He came to get me last night and all of my stuff was in the trunk of the car. I was wheeled out in a chair that was no General Lee, my leg tucked underneath me and George Bush scratched at my skin from beneath. He laughed when the wind took my gown upwards from my waist and exposed me. The boy with the balls. My penis didn’t hang enough to touch the chair’s faux leather seat. All my stuff from the hospital, and from home. It was Foot’s car. Foot’s my Aunt’s ex-boyfriend who my Mom is still friendly with and I saw her tongue when she kissed him. I thought of my shower. I thought of my brother and the brave men of the services. I yelped inwardly and dug a finger into my crotch bag. Foot threw me into the car on top of my gear and we drove in the wrong direction. Dr. Spinach said me and my Mom needed a “spacial redefinition of our relationship” so I’m at Foot’s it seems. Foot has a dog and a daughter who does not live with him, but who I’ve seen around. She is bruised. Mr. President snarled in my knee pit and slapped my skin. And mine ears whispered failure. I thought that if I died on Foot’s watch I’d be someone and he’d be in trouble. I slapped at my throat to get the ears to cease and I kicked at the door. It flung open and I hurled myself to the road, but the door swung back and stopped my headlonging. Foot laughed and I looked and my leg was flapping outside. It was as though the car had a wang. I thought of my new bolt plastic bagged in the boot and 24 Hour Girl, who never visited. We passed the store and I made a GNNNNEEEEHHNNNN noise as I tried to show her my things through the window. My leg hit a mailbox and snapped inside, kicking my own balls. Foot has a nice house at least. He lives not too far from the store. He has a pool, but it’s got no water. I took a pad and pencil from mom’s purse and scribbled. Here’s what I scribbled:

CarS wang of myne balls, hedlong. RubBer fleschy tube of me and yOu stay offhnnn hhyyerrrr. I am at Foot, the wateer is drry and they say Redbutt NM.

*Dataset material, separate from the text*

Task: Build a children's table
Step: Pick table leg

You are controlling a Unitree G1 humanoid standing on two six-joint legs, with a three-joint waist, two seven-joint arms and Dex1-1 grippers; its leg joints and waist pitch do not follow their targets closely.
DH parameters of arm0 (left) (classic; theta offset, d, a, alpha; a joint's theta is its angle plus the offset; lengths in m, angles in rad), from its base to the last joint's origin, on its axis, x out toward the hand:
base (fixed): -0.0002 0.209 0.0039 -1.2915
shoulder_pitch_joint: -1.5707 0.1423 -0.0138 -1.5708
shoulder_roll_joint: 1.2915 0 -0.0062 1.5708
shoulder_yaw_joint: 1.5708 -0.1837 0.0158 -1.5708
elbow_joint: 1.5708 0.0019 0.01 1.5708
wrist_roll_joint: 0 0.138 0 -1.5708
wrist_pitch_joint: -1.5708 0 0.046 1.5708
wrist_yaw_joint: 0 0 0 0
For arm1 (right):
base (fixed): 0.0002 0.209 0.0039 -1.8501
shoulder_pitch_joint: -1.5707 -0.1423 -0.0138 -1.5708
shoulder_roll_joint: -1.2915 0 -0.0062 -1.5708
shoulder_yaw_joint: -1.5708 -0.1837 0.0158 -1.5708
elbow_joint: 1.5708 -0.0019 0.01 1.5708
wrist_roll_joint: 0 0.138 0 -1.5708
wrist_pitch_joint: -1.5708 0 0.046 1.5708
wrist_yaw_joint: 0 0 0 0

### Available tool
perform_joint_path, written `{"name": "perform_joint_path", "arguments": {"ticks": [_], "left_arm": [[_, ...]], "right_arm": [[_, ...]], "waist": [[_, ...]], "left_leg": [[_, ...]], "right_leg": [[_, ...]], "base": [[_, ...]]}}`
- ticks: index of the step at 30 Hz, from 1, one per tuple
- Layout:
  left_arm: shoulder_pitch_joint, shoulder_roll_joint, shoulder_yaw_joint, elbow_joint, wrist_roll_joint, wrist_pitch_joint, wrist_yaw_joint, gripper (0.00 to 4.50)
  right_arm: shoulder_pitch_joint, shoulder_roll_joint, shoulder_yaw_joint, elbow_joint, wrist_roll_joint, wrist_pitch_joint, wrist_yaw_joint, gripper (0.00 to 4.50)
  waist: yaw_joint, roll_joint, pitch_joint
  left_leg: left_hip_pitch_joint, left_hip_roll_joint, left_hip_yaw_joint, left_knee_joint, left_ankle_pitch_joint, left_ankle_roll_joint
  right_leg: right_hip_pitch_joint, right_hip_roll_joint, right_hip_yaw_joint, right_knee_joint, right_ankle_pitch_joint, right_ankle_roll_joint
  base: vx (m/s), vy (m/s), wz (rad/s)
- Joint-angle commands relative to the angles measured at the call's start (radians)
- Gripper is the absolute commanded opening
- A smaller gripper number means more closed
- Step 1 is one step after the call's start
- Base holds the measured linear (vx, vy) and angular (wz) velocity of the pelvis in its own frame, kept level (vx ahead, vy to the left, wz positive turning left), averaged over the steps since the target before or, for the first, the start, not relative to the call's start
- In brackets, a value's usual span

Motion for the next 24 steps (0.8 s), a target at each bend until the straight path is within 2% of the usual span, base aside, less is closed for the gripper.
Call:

I slipped the pad down the back of the seat. She will look in time. In my Mom’s purse was some hand cream, and when she kissed Foot again, this time goodbye, I began.

Wednesday, July 30, 2003

The hospital isn’t so bad. They pumped my stomach of the Tylenol, orange peels and embarrassment. It smells like defeat when I am sat by the nurse and I shit my shame out into a bed pan she has to hold. From the drip in my arm to drippings in the bowl, I am a fleshy tube. Mom got me this laptop and cried when she gave it to me. Even this room isn’t so bad. I thought asking the nurse to smell my cheesy biscuit would land me in more trouble. They just took me off the ward to protect the ears of the children from my faecal mouth. I know the doctor laughs at me. He’s sewn up people who got closer than me. I didn’t float, I saw no lights, my life stood as still as it always does. I was simply found vomiting and blind. But alive. Very alive. When I got my eyes back I was being probed facially by a pipe with black liquid. A tube of water in my anal cavity too. The pipe slid between the gap where my front teeth used to be. A nurse cried out and puked when my bolt was removed. Green liquid spurted from cleanlinesslessness and somebody said, isn’t that the kid with the balls? The transistor fell and smashed and beeped.
I know the doctor laughs at me. I wish I was dead. Then I’d be somebody.

Friday, July 18, 2003

When I awoke they made me dance for my supper in no more than an old police jacket. My knee squeaked, rusty from the water, the anklet beeped when I bounced and my penis slapped my legs. They laughed and slid a burger to me. It was ok, slightly bland, needed onions and a finger wiping. I wonder if she got her wiener. I left her a good one, fully fingered. It only needed 3 minutes. She has 1440 in her 24 hours. Surely she can spare some for me. When I slept, they said, I was curled up foetal-like, they said it looked like I was shitting my balls out. They polaroided it and stuck it up on their notice board outside. A crowd had gathered they said, the boy with testicle turds, they jeered. My sore anus was on show, fingernailed bloody. “Redbutt N.M”, someone wrote beside the photo, I was told through the bars. I have two red lines on my forehead from the banging. They eventually put me in a chicken wire cage, for the drunks. They took the old masturbator out, for his own safety, they told him. They set him loose and he exposed himself to the crowd by the photo and ran yelping up the street. I heard him from my cage. He sounded like the bull. He sounded like a part of my night terror recording. He sounded like me.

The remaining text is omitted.